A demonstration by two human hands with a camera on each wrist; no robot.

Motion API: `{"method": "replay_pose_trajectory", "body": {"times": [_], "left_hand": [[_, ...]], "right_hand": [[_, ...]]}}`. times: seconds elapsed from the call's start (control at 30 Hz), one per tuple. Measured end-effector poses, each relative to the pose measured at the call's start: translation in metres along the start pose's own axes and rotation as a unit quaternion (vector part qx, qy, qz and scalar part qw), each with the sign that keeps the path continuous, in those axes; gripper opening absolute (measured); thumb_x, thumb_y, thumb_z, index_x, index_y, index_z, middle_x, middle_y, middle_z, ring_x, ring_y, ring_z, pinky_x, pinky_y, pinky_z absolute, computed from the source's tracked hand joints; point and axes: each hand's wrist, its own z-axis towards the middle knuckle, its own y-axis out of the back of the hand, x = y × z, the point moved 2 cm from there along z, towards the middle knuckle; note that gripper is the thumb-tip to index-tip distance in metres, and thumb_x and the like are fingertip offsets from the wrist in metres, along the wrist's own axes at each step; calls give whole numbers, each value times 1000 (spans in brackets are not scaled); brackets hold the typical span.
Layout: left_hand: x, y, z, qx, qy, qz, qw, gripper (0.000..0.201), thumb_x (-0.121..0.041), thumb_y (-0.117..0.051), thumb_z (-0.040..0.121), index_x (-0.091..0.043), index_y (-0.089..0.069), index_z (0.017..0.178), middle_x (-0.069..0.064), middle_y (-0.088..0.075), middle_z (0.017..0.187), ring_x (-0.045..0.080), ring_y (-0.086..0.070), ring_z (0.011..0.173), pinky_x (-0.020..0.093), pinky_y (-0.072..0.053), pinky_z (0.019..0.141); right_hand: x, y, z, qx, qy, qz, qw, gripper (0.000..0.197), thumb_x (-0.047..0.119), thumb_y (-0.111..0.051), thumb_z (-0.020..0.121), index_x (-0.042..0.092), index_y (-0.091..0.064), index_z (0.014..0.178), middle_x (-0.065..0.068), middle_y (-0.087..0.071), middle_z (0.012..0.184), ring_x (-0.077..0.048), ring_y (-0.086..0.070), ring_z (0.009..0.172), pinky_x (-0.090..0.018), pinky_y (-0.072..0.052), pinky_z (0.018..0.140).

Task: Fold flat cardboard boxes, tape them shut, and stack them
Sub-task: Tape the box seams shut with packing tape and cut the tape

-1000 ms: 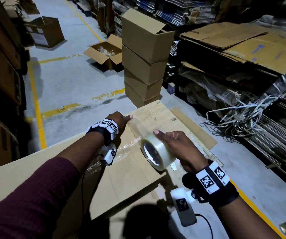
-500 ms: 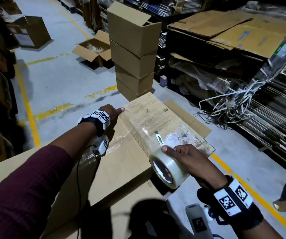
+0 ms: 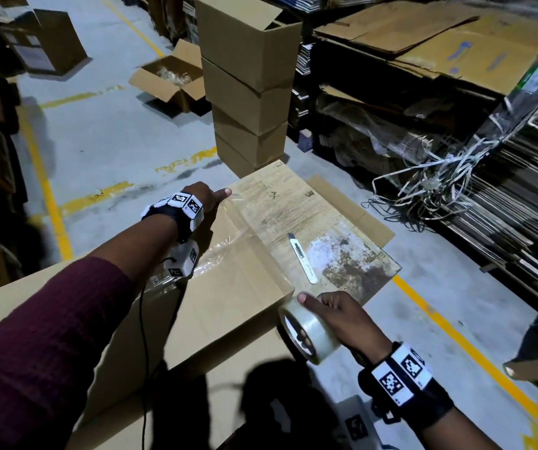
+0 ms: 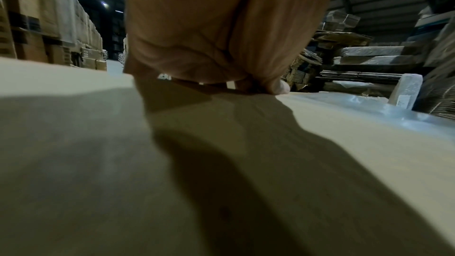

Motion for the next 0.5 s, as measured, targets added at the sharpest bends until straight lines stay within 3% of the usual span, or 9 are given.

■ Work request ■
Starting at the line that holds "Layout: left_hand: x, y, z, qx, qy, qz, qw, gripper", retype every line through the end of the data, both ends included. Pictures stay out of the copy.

■ Result ■
Layout: left_hand: x, y, z, qx, qy, qz, qw, gripper (0.000..0.201), thumb_x (-0.121..0.041), thumb_y (-0.117..0.051), thumb_z (-0.040..0.121), index_x (-0.091..0.043), index_y (-0.089..0.069), index_z (0.017..0.178), middle_x (-0.069..0.064), middle_y (-0.088..0.075), middle_z (0.017..0.187), ring_x (-0.045..0.080), ring_y (-0.086..0.070), ring_z (0.011..0.173), pinky_x (-0.020..0.093), pinky_y (-0.072..0.053), pinky_z (0.019..0.141); right_hand: x, y, z, qx, qy, qz, qw, gripper (0.000..0.197), thumb_x (-0.047..0.119), thumb_y (-0.111..0.051), thumb_z (-0.020..0.121), index_x (-0.042..0.092), index_y (-0.091..0.064), index_z (0.014..0.178), middle_x (-0.065..0.068), middle_y (-0.087..0.071), middle_z (0.012..0.184), ring_x (-0.077..0.048), ring_y (-0.086..0.070), ring_z (0.009..0.172), pinky_x (-0.090..0.018), pinky_y (-0.072..0.052), pinky_z (0.018..0.140).

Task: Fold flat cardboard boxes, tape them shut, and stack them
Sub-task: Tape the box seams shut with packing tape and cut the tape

-1000 ms: 
-500 ms: 
+0 ms: 
+0 ms: 

Motion for the next 0.5 s, as measured, targets added at the sharpest bends until straight lines stay within 3% of the usual span, or 9 are given.

The work on this exercise is now complete.